> _WHAT YOU SHOULD DO_
Would you please copy each line of the listing that mentions "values"?
EXTRACTED ENTRIES section start
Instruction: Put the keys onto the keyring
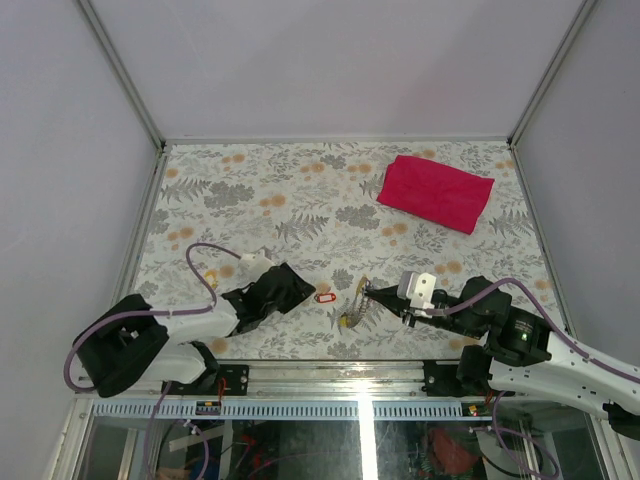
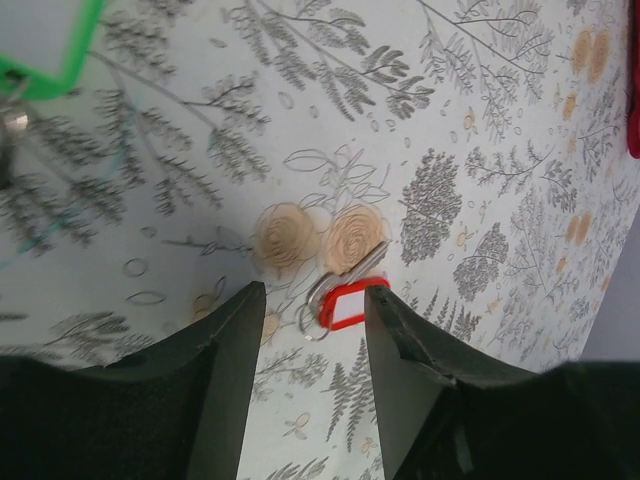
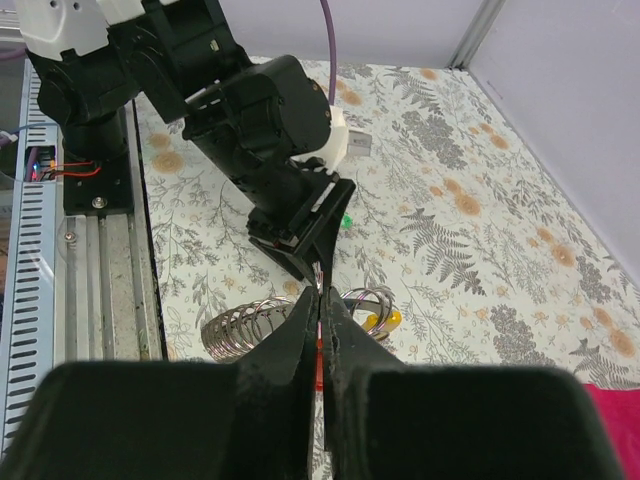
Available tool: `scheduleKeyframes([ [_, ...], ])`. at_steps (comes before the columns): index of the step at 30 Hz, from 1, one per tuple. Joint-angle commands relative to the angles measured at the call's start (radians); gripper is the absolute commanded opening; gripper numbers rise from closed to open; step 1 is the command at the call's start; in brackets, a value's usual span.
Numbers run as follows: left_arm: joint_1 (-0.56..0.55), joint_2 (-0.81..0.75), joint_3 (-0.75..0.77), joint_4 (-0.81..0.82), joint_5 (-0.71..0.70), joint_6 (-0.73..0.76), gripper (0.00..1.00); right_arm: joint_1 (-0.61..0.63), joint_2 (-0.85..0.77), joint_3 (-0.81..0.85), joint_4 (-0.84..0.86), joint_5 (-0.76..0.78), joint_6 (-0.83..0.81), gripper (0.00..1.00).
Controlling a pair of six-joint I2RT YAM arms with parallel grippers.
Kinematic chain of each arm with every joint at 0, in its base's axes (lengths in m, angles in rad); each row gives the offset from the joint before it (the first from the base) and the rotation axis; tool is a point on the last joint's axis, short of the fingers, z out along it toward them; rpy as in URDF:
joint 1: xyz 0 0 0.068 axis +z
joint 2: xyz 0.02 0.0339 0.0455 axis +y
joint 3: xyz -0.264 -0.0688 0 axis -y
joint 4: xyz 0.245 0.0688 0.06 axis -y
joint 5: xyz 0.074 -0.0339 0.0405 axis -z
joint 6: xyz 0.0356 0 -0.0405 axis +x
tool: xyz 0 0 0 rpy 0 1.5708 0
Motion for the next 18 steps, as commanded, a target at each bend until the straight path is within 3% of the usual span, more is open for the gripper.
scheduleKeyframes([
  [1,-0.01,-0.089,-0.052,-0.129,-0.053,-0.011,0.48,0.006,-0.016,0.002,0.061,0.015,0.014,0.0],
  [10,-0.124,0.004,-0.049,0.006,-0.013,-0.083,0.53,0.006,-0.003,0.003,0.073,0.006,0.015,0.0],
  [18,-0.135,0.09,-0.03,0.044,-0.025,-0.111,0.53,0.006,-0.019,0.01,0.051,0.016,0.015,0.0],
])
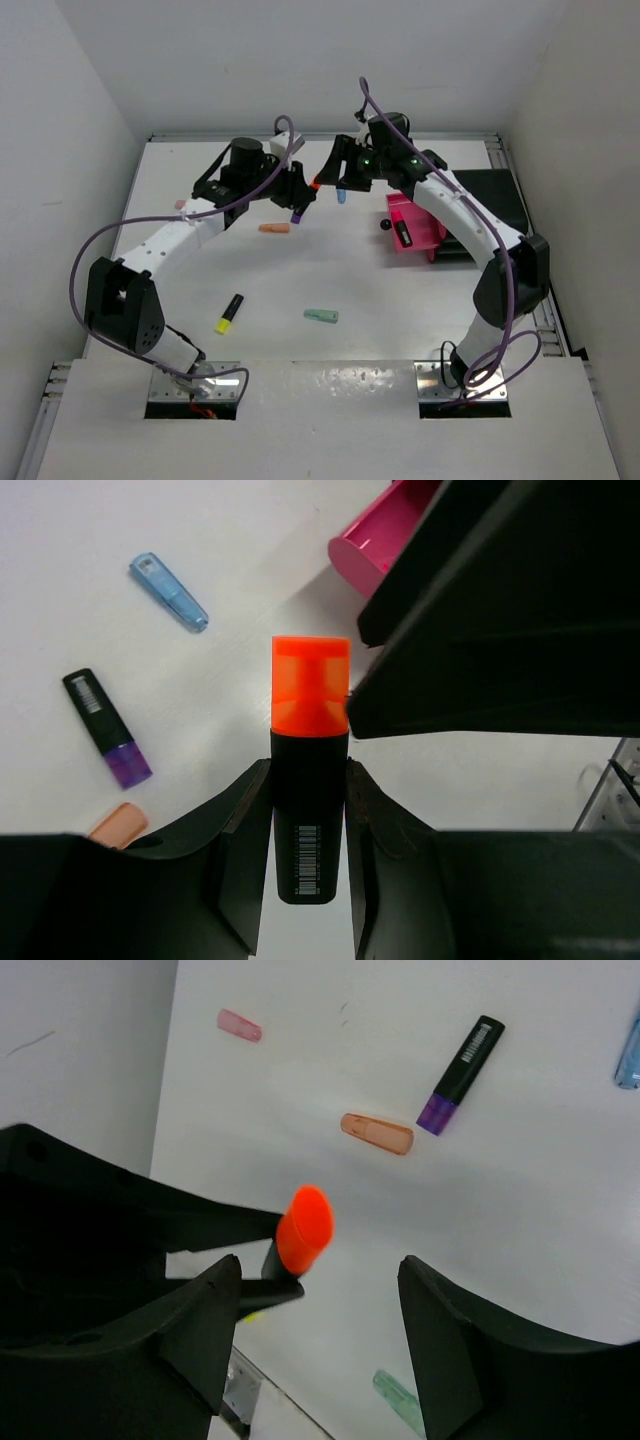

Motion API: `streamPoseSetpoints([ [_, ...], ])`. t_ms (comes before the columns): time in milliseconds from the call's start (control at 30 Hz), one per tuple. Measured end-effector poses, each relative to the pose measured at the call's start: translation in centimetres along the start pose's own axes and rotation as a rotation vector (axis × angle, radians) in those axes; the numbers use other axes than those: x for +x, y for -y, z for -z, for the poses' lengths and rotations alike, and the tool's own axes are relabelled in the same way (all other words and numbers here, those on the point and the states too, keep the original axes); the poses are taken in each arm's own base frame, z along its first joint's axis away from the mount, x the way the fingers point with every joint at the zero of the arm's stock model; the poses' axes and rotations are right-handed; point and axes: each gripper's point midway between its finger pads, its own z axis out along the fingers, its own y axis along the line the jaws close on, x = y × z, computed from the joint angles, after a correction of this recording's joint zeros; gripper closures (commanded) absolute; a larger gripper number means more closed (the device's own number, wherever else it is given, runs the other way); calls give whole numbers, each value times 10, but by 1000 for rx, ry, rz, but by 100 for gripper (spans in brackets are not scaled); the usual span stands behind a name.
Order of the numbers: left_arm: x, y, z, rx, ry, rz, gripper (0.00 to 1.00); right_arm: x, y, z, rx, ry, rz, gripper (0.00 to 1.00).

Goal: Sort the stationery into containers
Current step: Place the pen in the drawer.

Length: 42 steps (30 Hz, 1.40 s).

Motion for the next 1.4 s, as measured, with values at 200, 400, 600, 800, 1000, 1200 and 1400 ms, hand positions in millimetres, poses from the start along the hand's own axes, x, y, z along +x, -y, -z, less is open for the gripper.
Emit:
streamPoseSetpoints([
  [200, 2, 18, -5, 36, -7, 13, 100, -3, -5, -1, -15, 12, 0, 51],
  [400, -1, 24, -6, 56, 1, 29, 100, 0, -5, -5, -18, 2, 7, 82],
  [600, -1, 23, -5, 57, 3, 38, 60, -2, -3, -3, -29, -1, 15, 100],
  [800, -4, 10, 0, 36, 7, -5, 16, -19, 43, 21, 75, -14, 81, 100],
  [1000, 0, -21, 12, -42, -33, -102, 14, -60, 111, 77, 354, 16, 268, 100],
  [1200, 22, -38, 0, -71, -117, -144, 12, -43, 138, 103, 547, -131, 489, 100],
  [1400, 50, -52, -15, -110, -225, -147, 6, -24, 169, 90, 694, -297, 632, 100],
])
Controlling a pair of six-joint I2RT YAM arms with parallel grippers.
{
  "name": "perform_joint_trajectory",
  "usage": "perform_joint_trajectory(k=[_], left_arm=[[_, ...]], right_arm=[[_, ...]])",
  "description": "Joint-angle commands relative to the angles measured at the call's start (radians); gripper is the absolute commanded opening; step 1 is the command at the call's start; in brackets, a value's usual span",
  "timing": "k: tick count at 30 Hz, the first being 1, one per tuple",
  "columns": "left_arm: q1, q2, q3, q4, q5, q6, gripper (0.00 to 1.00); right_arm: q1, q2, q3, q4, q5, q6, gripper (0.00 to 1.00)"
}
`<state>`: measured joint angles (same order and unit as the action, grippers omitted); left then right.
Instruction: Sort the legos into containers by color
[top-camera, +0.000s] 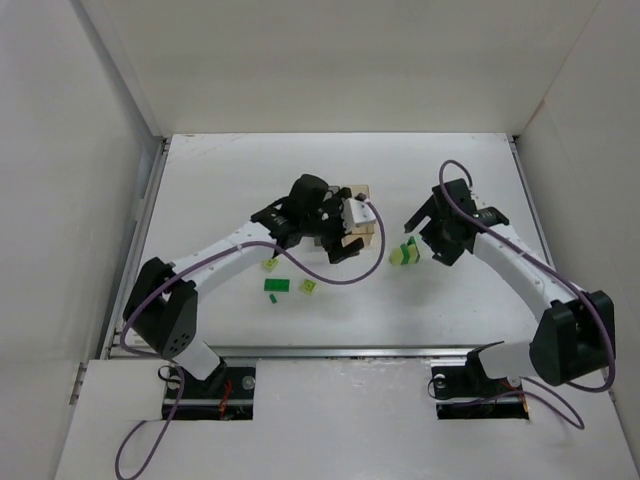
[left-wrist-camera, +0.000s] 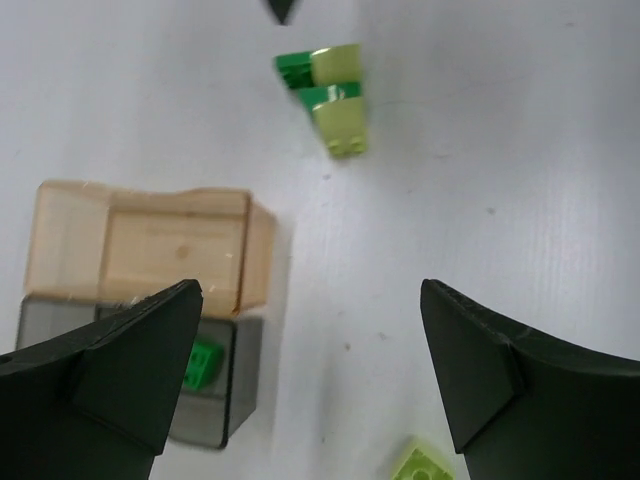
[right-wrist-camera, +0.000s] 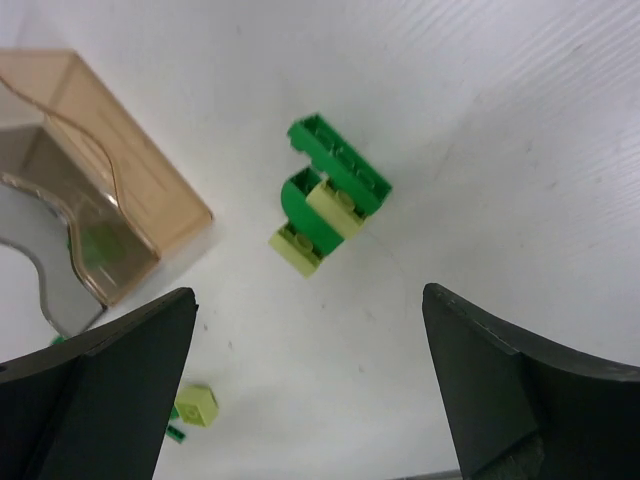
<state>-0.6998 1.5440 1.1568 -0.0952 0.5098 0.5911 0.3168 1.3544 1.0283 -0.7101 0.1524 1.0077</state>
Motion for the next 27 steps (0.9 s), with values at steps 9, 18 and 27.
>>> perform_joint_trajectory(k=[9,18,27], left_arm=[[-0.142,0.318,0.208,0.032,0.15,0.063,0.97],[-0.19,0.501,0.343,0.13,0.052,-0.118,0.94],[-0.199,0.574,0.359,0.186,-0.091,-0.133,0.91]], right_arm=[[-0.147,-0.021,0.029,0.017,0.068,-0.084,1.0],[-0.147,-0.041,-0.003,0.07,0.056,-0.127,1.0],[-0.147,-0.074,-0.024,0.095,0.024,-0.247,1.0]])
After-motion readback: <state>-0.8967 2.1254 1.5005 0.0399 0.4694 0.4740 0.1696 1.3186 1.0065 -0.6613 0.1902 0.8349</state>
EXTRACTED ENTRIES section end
> _RESPONSE AREA_
Motion for the next 1.4 s, as measured, with values at 200, 400, 600, 800, 1000, 1200 and 1400 ms, hand positions in millimetres, poses from the start along the hand's own axes, x, y, z along +x, -y, -z, less is open for the gripper.
Motion for the next 27 steps (0.9 s), with values at steps 9, 18 and 27.

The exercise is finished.